The Sept. 11 terrorist attacks and the war in Iraq make this year's party nominating events extra compelling for the global media.

July 23, 2004|Nick Anderson | Times Staff Writer

Because the United States is the world's dominant power, analysts say, foreigners can't afford to ignore American politics. White House decisions on military troop deployments, strategic arms, international trade, fiscal policy, immigration, environmental protection and a host of other issues reverberate around the world every day.

"It's not new to other countries that what we do matters," said John Hamilton, an expert on foreign news coverage and dean of the Manship School of Mass Communication at Louisiana State University in Baton Rouge. "But some things have changed. One is that the United States is now perceived abroad in a very negative way compared to the way we were seen after the Second World War."

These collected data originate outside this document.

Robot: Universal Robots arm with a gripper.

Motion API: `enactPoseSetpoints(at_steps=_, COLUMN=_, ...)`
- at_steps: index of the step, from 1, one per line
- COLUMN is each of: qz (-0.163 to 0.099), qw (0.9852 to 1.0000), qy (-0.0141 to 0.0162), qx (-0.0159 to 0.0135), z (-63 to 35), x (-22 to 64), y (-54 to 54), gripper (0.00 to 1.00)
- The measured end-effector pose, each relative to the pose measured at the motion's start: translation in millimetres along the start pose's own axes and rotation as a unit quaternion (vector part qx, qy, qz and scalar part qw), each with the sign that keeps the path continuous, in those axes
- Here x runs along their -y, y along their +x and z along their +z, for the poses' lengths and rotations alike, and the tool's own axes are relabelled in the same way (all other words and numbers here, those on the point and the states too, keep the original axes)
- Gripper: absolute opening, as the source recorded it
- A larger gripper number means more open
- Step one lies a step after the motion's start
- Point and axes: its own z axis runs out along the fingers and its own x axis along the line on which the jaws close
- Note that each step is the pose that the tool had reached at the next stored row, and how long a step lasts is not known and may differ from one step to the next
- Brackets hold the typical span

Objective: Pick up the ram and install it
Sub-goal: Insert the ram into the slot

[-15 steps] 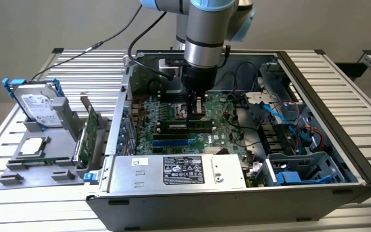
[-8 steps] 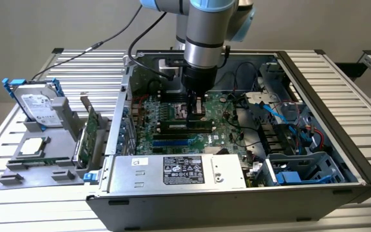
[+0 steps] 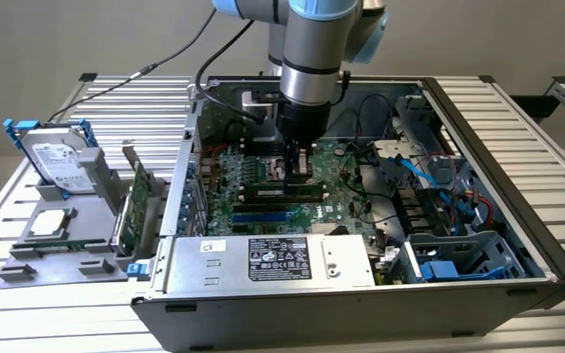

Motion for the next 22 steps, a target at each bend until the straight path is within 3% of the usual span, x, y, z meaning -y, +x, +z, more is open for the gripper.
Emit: enactPoseSetpoints(at_steps=22, qz=0.009, qw=1.0000, qy=-0.0011, qx=0.0008, z=2.6, x=0.2, y=-1.1, gripper=0.14)
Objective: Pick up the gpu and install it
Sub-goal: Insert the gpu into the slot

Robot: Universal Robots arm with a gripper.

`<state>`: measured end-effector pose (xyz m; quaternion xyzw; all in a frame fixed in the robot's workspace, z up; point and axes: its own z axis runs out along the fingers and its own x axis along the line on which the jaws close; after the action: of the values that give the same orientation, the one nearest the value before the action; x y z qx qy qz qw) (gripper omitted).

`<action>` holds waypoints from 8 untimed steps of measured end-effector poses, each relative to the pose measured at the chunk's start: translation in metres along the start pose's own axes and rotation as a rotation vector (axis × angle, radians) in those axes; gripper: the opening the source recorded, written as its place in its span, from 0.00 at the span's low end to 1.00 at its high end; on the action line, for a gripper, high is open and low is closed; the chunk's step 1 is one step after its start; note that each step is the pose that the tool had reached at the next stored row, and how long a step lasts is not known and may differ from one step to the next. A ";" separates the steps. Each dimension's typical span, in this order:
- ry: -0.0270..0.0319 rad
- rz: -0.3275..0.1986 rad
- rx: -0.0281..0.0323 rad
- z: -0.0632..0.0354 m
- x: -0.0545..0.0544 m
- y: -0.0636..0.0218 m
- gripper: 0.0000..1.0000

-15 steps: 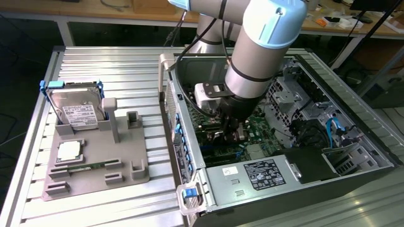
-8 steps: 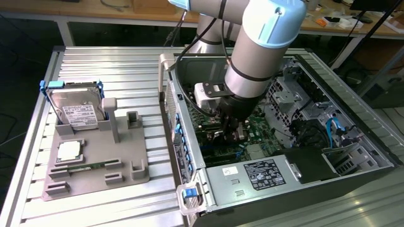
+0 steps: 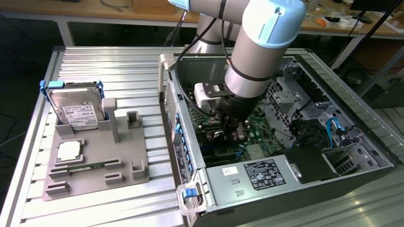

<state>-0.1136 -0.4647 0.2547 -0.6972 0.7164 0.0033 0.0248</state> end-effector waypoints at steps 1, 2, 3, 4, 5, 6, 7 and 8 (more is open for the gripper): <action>0.0001 0.000 -0.0001 0.0007 0.000 0.0001 0.27; 0.0002 0.000 -0.0002 0.0013 0.000 0.0001 0.27; 0.0001 0.000 -0.0001 0.0017 0.000 0.0001 0.27; 0.0000 0.000 0.0000 0.0020 0.000 0.0001 0.27; -0.0002 0.000 0.0001 0.0023 0.000 0.0001 0.27; -0.0002 0.000 0.0001 0.0023 0.000 0.0001 0.27; -0.0003 0.000 0.0001 0.0024 0.000 0.0001 0.27; -0.0002 0.000 0.0002 0.0024 0.000 0.0001 0.27</action>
<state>-0.1135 -0.4647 0.2523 -0.6972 0.7164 0.0033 0.0250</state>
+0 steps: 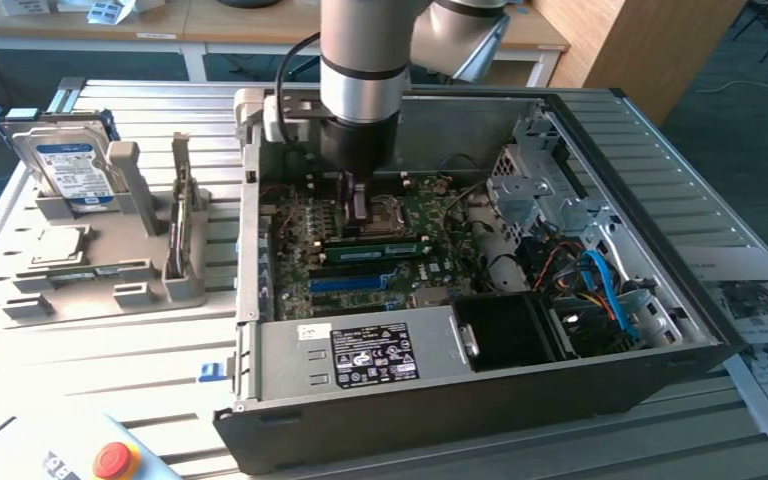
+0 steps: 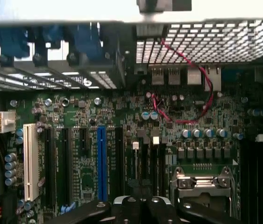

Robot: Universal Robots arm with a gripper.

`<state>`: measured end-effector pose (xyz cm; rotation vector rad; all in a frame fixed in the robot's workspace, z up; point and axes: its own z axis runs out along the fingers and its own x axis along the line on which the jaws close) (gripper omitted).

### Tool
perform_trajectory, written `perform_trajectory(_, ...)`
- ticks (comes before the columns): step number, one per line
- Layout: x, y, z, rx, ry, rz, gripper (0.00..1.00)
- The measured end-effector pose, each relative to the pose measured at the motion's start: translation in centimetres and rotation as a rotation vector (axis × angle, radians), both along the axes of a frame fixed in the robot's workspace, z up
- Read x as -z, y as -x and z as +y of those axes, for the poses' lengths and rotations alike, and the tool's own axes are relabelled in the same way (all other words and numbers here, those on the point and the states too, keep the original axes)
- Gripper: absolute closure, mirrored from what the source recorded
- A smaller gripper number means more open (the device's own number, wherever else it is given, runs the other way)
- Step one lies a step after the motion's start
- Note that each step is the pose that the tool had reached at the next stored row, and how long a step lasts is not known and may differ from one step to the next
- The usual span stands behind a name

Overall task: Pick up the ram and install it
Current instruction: 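Press down the ram until it locks into place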

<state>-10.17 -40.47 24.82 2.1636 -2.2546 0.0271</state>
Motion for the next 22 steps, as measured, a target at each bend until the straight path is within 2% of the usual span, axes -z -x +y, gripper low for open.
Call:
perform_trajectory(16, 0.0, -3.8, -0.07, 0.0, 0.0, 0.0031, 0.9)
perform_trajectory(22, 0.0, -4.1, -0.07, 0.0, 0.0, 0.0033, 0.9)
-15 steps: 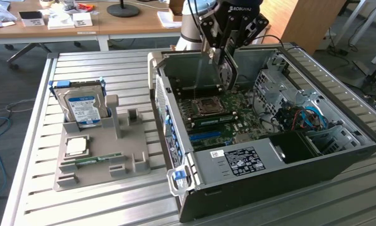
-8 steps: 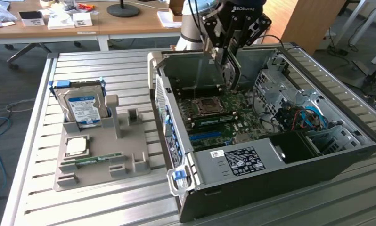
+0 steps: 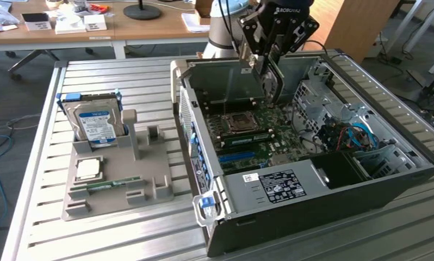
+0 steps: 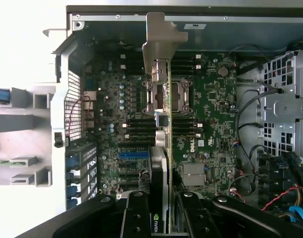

Many foreign reporters based in the United States have been covering the presidential campaign since the Iowa caucuses. The State Department's foreign press centers organized trips to Des Moines in January and then to New Hampshire and South Carolina for the subsequent primaries. Officials said attendance on these trips was about 25% higher than four years ago.

Jose Carreno, Washington correspondent for the Mexican newspaper El Universal, has gone to nearly every convention since 1984. He said some of his Latin American peers would be going to the conventions this year for the first time.

Carreno plans to watch how the Democrats and Republicans court Latino voters and what they say to people worldwide.

"For the average American, it may be dull," Carreno said. "But if you look at it from a foreign point of view, a lot of the speeches could be important pronouncements. So we are looking for meaning."